Turning his attention to Catholic voters and the upcoming election, Archbishop Naumann advised them to bring their values in to the voting booth. If Catholics do this, “we can have a serious impact on the positions that the individuals and parties are taking,” he said.
“There’s a lot at stake in the elections,” observed Naumann.
“I think that the political parties read the results of the election and then put an interpretation on it. After this election, they’re either going to think ‘we need to be more aware of these values about the sanctity of human life; the importance of marriage and its traditional understanding being upheld’ or they’re going to think ‘these are things we can either ignore or the tide is with us to go against what has really been the tradition of Western civilization’.”
I'm sort of at a loss as to how Archbishop Naumann thinks Catholics should vote. Neither party has a truly pro life candidate, so how does one send the appropriate message in order to save the tradition of Western Civilization? Not vote at all, vote for a pro life fringe candidate, or take some other issues into consideration?
There's no question that Governor Sebelius is pro choice. Lots of republicans are too. Lots of Catholics are for that matter. That doesn't necessarily make one pro abortion. And no I don't buy into all the arguments which say pro choice is pro abortion. In my line of work I've dealt with the abortion question enough to know the choices surrounding abortion are difficult and the ethics far more nuanced than the Church would like to admit.
In singling out Governor Sebelius in the way Archbishop Naumann has almost makes the statement that she has more influence on his flock than he does. His mention of the letters which asked for her immediate excommunication probably states who has the influence on him. I don't know whether to commend him for not caving into their demands for excommunication or to feel sorry for him that he thinks denying Sebelius communion is some sort of pastoral compromise.
As to her influence on Barak Obama and the Catholic question, I don't know that Barak needs some politician to inform him of the Church's positions when the Church has been trumpeting their official positions for decades. Me thinks it's more of the good archbishop giving the governor credit for far more influence than she actually has.
I suspect his real issue has more to do with the fact that she's maintaining her position against the authority of his advice. That he probably doesn't like. It's a public repudiation of his authority in that she's a public person. This is probably the same reason Archbishop Burke went after Rick Majerus, the basketball coach of the University of St. Louis. How many Catholics really care what Rick Majerus thinks about Roe v Wade?
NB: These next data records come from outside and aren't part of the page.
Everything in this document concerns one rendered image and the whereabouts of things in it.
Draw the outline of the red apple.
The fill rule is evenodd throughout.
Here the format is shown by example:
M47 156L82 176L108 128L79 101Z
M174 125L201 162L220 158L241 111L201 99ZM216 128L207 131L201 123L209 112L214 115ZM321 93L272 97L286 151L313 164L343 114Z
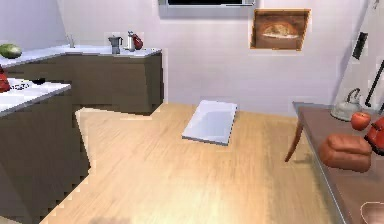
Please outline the red apple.
M356 112L351 117L352 128L358 131L364 130L371 121L371 115L365 112Z

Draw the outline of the white floor mat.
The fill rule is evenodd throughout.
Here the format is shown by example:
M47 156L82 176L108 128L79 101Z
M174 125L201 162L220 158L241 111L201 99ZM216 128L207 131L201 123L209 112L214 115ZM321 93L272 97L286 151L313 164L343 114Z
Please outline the white floor mat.
M237 111L234 103L202 100L182 133L184 139L227 146Z

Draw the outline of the dark brown kitchen counter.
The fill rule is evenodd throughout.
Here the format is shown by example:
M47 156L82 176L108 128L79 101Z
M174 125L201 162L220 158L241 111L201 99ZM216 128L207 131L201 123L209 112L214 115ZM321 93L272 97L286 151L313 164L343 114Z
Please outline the dark brown kitchen counter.
M0 216L39 224L89 173L75 113L151 114L164 99L162 54L73 49L6 66L0 93ZM45 78L41 85L32 80Z

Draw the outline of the red and white bottle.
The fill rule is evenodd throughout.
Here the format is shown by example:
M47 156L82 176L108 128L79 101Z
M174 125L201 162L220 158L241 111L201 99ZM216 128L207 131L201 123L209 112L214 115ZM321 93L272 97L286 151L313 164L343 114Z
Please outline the red and white bottle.
M126 49L130 52L140 50L143 47L143 41L133 31L128 32L127 46Z

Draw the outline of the grey moka pot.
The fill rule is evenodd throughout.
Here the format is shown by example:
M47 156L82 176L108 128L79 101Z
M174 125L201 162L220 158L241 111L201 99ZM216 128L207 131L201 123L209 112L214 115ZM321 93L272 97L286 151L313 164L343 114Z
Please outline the grey moka pot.
M117 55L120 53L120 46L123 43L123 38L119 36L112 36L108 38L110 44L111 44L111 49L112 53L114 55Z

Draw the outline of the framed bread picture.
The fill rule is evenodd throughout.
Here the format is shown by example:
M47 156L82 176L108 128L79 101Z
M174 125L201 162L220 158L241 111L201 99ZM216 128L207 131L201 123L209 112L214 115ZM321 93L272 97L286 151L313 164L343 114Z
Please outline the framed bread picture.
M251 49L301 51L310 9L255 9Z

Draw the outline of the grey kettle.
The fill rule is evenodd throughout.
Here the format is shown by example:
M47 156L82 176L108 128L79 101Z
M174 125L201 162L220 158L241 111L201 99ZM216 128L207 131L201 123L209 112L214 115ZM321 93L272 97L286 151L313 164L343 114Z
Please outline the grey kettle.
M333 106L330 115L336 119L350 122L354 113L362 111L360 97L361 94L359 88L351 90L344 101Z

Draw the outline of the brown bread loaf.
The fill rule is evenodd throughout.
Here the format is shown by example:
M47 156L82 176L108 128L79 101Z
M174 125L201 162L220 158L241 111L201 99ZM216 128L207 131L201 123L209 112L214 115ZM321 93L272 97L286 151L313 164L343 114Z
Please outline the brown bread loaf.
M360 136L331 134L321 143L318 154L331 168L364 173L371 167L372 148Z

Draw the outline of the brown wooden table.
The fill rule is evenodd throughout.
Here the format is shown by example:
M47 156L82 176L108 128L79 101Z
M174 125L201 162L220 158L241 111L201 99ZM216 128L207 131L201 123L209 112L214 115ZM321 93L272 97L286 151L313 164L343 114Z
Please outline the brown wooden table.
M384 156L372 154L371 168L359 173L325 166L318 155L321 143L332 133L363 137L364 132L354 130L348 122L330 115L331 105L294 102L298 125L290 147L293 153L304 131L314 155L320 183L336 224L363 224L361 206L366 202L384 203Z

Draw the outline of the white fridge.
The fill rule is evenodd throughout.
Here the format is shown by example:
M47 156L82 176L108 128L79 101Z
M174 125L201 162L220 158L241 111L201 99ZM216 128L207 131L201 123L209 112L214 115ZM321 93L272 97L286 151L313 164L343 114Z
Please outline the white fridge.
M352 53L360 32L366 32L368 38L357 60ZM376 73L384 59L384 0L366 0L365 14L350 51L344 58L344 70L338 78L332 104L343 100L354 89L360 89L360 103L364 109L384 112L384 70L371 98L372 107L365 106L365 100Z

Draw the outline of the red toaster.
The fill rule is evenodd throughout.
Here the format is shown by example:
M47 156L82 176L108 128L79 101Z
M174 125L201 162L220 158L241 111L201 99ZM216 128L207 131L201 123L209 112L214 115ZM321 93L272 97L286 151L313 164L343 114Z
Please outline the red toaster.
M380 117L371 124L364 139L377 155L384 156L384 117Z

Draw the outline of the red pot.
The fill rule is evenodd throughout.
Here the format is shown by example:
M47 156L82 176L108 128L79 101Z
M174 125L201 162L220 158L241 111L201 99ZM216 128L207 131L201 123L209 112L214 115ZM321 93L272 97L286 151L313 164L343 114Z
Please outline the red pot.
M4 69L0 66L0 93L7 92L11 89L8 78Z

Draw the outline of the green melon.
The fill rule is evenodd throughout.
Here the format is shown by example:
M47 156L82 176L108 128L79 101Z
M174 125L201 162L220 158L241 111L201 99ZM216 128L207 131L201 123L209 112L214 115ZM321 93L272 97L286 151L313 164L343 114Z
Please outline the green melon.
M16 59L22 55L22 50L14 44L2 44L0 45L0 55L7 59Z

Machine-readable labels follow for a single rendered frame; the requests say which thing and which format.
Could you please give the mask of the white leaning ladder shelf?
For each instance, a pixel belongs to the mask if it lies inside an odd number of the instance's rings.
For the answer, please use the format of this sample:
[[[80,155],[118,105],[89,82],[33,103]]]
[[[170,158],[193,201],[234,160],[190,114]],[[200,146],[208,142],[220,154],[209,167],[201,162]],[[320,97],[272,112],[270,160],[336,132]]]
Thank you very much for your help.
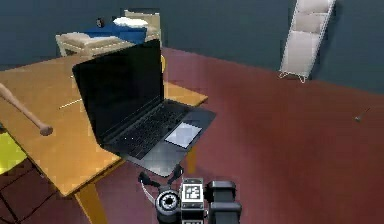
[[[297,0],[279,77],[294,75],[304,83],[316,61],[336,0]]]

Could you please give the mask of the black laptop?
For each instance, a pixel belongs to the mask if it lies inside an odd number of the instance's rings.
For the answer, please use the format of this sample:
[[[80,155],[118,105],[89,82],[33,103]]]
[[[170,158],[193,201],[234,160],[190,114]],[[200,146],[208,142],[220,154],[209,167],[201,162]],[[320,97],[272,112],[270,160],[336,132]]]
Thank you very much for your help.
[[[100,147],[159,176],[175,170],[215,118],[165,97],[157,39],[76,64],[72,72]]]

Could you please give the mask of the thin yellow pencil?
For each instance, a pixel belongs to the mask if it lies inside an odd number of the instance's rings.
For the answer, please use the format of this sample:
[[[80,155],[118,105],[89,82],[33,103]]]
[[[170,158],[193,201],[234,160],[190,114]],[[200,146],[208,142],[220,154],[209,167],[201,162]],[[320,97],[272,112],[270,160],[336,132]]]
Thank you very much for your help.
[[[69,107],[69,106],[71,106],[71,105],[73,105],[73,104],[79,103],[79,102],[81,102],[81,101],[82,101],[82,98],[77,99],[77,100],[74,100],[74,101],[71,101],[71,102],[69,102],[69,103],[66,103],[66,104],[64,104],[64,105],[59,106],[58,109],[61,110],[61,109],[63,109],[63,108]]]

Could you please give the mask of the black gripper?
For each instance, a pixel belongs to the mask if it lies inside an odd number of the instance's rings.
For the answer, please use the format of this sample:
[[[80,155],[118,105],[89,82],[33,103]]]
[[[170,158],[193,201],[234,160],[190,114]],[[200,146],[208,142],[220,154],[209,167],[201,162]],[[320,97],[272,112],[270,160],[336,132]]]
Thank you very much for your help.
[[[175,180],[183,175],[184,168],[177,164],[172,172],[172,176],[167,180],[167,184],[171,185]],[[170,186],[160,186],[156,181],[142,171],[138,176],[138,182],[146,195],[147,199],[154,204],[156,208],[157,220],[159,224],[181,224],[181,199],[179,193],[173,190]],[[158,189],[156,200],[146,189],[147,186],[152,186]]]

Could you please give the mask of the wooden baseball bat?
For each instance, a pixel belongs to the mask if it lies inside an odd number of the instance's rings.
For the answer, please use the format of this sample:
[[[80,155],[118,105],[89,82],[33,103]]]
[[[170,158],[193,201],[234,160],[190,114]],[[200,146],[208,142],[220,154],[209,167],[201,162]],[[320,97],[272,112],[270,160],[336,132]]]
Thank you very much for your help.
[[[38,129],[42,136],[49,136],[53,133],[53,127],[42,122],[32,112],[30,112],[2,83],[0,83],[0,97],[19,110],[27,119],[29,119]]]

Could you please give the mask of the white pillow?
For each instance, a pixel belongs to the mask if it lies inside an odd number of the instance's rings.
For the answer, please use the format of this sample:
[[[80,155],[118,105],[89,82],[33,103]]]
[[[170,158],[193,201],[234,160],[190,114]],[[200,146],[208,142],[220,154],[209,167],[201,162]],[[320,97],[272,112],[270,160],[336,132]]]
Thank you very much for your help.
[[[142,19],[132,19],[129,17],[119,17],[113,20],[117,26],[126,26],[132,28],[143,28],[148,26],[148,22]]]

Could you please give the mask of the orange wooden table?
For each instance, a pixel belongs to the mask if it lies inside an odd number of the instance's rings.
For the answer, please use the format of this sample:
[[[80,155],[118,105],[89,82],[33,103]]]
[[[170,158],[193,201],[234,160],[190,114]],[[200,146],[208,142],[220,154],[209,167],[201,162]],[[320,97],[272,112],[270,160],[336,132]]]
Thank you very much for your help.
[[[0,72],[0,83],[54,128],[43,137],[0,102],[0,123],[58,190],[26,224],[155,224],[153,207],[134,182],[138,168],[97,145],[81,102],[58,109],[80,98],[71,75],[84,60],[60,57]]]

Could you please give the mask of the blue bed with beige frame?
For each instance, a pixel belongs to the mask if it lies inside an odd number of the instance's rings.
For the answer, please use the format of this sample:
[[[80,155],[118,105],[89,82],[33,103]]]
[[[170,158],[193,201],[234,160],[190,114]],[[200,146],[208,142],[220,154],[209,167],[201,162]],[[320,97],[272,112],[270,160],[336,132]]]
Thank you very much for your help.
[[[161,39],[159,13],[141,13],[126,10],[121,17],[142,19],[148,22],[147,27],[132,28],[117,26],[112,22],[104,24],[103,28],[96,27],[82,32],[71,32],[55,36],[56,43],[62,56],[69,52],[86,56],[96,56],[109,51],[118,50],[152,39]]]

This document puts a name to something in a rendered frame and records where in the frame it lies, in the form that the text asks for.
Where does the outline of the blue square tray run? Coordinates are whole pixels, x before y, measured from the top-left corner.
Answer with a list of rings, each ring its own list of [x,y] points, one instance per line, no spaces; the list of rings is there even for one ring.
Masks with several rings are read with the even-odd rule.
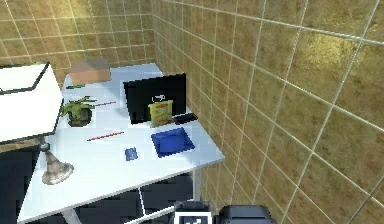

None that I know of.
This election year is shaping up to be a tough one for Catholics. Obama's position on abortion is as pro choice as it gets, while McCain maybe anti abortion but he's pro stem cell research. McCain's stance on immigration certainly doesn't reflect the position of the USCCB, and on most other issues he falls solidly in the neo con camp. A reflective informed Catholic voter may wind up reflecting themselves out of voting.
Once the Olympics games are out of the way, the political games begin in earnest. It will be interesting to see how many more Catholic politicians wind up DQ'd by their bishops.